Reembolso solicitado

Não respondida
São José dos Campos - SP
14/05/2026 às 10:10
ID: 248621241
Prezados,
Venho, por meio deste, solicitar uma reanálise formal e aprofundada da situação ocorrida no show do Djavan, bem como requerer o reembolso integral dos valores despendidos em razão da falha de informação e da condução inadequada da comunicação do evento.
O evento representava a realização de um sonho extremamente importante para mim, tanto no aspecto emocional quanto pessoal. Entretanto, fui impedida de acessar o local ao chegar acompanhada do meu filho, situação que me causou profundo constrangimento, abalo emocional e prejuízo financeiro.

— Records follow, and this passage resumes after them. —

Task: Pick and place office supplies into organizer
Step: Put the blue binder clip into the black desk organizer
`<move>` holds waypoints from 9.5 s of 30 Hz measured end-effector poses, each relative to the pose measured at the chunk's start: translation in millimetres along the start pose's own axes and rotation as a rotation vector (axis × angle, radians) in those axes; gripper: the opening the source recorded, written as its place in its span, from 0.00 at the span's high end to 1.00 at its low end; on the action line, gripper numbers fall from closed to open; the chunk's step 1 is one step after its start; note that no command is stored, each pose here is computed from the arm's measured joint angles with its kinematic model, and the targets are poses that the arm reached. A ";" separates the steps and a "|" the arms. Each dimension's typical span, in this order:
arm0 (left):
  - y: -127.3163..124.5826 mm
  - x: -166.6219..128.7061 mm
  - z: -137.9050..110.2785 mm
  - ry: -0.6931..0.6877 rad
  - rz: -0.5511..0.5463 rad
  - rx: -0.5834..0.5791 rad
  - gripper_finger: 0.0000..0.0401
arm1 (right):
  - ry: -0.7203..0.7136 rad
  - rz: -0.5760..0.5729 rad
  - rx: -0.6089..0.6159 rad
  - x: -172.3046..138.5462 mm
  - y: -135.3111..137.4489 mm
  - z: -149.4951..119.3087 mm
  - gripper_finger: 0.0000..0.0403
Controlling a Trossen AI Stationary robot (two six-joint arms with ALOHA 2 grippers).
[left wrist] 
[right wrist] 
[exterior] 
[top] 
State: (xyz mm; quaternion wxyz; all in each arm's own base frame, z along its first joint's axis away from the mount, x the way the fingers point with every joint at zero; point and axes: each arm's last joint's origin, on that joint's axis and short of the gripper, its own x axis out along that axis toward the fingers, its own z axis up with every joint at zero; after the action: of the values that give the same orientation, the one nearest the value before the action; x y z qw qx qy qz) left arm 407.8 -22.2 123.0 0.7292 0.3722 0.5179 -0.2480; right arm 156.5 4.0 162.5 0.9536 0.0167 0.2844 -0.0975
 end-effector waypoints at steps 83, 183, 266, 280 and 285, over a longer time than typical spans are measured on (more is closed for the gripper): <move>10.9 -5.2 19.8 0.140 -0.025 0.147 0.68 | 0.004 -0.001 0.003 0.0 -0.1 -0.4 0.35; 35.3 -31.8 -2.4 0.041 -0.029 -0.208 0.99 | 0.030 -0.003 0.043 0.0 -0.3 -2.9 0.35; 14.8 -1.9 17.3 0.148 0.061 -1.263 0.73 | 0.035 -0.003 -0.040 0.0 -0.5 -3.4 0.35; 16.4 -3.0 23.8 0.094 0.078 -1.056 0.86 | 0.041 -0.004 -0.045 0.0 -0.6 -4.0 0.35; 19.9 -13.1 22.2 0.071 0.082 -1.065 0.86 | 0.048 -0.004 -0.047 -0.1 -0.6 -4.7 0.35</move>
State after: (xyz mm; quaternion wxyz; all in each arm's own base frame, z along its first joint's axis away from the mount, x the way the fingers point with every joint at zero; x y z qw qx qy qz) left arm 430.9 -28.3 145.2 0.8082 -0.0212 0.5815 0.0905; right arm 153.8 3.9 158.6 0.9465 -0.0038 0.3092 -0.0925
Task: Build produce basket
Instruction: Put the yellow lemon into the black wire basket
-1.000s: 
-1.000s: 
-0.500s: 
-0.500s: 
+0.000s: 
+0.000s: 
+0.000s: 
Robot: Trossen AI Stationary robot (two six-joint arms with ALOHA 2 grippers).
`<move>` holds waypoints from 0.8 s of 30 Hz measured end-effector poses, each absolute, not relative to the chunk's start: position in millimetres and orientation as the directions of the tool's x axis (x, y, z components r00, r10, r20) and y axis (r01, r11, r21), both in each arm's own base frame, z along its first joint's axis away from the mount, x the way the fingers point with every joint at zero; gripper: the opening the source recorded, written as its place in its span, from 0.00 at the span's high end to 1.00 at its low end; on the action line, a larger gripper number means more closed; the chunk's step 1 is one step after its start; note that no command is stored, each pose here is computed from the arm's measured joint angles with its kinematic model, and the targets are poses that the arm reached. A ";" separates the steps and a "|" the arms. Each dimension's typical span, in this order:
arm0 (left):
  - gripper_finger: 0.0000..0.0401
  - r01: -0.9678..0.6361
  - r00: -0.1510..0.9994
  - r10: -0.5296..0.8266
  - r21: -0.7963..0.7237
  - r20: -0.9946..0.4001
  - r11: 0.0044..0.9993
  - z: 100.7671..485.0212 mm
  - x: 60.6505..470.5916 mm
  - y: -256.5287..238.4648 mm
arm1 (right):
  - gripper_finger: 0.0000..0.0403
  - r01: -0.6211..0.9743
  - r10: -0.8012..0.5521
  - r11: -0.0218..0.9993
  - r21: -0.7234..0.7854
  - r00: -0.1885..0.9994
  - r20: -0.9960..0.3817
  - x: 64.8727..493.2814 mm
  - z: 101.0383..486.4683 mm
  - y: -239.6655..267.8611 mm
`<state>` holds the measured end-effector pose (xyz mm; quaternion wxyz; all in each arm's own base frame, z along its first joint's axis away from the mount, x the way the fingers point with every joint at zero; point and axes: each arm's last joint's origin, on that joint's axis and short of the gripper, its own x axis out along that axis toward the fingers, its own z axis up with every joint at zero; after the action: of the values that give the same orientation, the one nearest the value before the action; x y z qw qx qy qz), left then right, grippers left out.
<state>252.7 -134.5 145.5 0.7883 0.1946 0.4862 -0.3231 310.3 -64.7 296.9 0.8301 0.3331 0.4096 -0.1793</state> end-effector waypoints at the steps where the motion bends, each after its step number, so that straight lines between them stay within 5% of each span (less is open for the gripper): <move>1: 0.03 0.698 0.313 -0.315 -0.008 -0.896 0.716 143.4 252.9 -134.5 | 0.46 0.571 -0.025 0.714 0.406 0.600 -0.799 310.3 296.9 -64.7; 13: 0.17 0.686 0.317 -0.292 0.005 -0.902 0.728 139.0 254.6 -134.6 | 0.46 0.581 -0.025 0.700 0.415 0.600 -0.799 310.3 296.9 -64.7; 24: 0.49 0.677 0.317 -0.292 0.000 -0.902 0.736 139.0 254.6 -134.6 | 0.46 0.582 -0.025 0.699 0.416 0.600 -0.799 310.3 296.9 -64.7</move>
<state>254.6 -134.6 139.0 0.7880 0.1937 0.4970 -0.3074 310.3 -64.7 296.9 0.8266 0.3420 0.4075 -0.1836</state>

Ressalto que, no momento da compra do ingresso e durante todo o período de divulgação do evento, não houve comunicação clara, ostensiva e amplamente acessível acerca da proibição absoluta de entrada de crianças menores da faixa etária indicada. Ao contrário: as informações divulgadas nos canais oficiais e redes sociais relacionadas ao evento limitavam-se a informar que menores de 5 a 15 anos deveriam estar acompanhados dos pais ou responsáveis, o que naturalmente induzia à compreensão de que a entrada seria permitida mediante acompanhamento.
Embora posteriormente tenha sido informado que havia indicação de classificação etária na plataforma de vendas, tal informação encontrava-se em local de pouca evidência, sem qualquer reforço adequado nos canais oficiais de comunicação do evento. Além disso, a própria observação constante na página mencionava que a classificação estaria sujeita à alteração por decisão judicial, sem qualquer atualização pública posterior que esclarecesse definitivamente a restrição.
Trata-se de uma informação essencial e determinante para a decisão de compra, deslocamento, organização da viagem e planejamento familiar. Em eventos de grande porte, especialmente em uma turnê de um artista com público multigeracional como Djavan, espera-se transparência, clareza e reforço ostensivo de restrições dessa natureza.
A situação torna-se ainda mais grave diante dos relatos de pessoas presentes no evento informando que havia crianças menores no local, inclusive um bebê de poucos meses utilizando fone anti-ruído. Tal circunstância evidencia aparente ausência de uniformidade na aplicação das regras de acesso, gerando insegurança, tratamento desigual entre consumidores e ainda mais frustração diante do ocorrido.
Destaco que em nenhum momento agi de maneira irresponsável. Meu filho, próximo de completar um ano, estava acompanhado pela mãe e utilizando equipamento adequado de proteção auditiva. Toda minha organização foi realizada com base nas informações disponibilizadas ao público ao longo dos meses de divulgação do evento.
Além do ingresso, tive gastos com deslocamento e hospedagem, uma vez que não sou de São Paulo e precisei estruturar toda a viagem considerando a presença do meu filho. Todo esse investimento foi feito em um momento extremamente delicado da minha vida pessoal e financeira, especialmente após ter sido desligada do meu emprego recentemente.
O ocorrido ultrapassa um mero dissabor. Houve falha clara no dever de informação previsto no artigo 6, inciso III, do Código de Defesa do Consumidor, que garante ao consumidor o direito à informação adequada, clara e ostensiva sobre os serviços ofertados.
Da mesma forma, o artigo 30 do CDC estabelece que toda informação ou publicidade veiculada integra a oferta do serviço. Durante toda a comunicação oficial acompanhada por mim, não houve divulgação suficientemente clara e reforçada acerca da impossibilidade absoluta de entrada de bebês ou crianças menores da idade indicada.
Ainda, a situação pode configurar publicidade enganosa por omissão, nos termos do artigo 37, 3 do CDC, considerando que a restrição etária absoluta consistia em informação essencial para minha decisão de compra e organização da viagem.
Também entendo haver possível falha na prestação do serviço, conforme artigo 14 do CDC, diante da insuficiência das informações prestadas e da aparente ausência de critério uniforme na aplicação das regras de acesso.
Diante de todo o exposto, solicito formalmente o reembolso integral do valor do ingresso.
O que mais impacta toda essa situação não é apenas o impedimento de entrada, mas a absoluta falta de acolhimento e sensibilidade diante de um caso que envolvia não apenas uma consumidora, mas uma mãe que realizou grande esforço emocional e financeiro para viver um momento especial.
Aguardo retorno formal com análise efetiva dos pontos apresentados, pois não obtive retorno em e-mail com vocês e com os outros organizadores até o momento.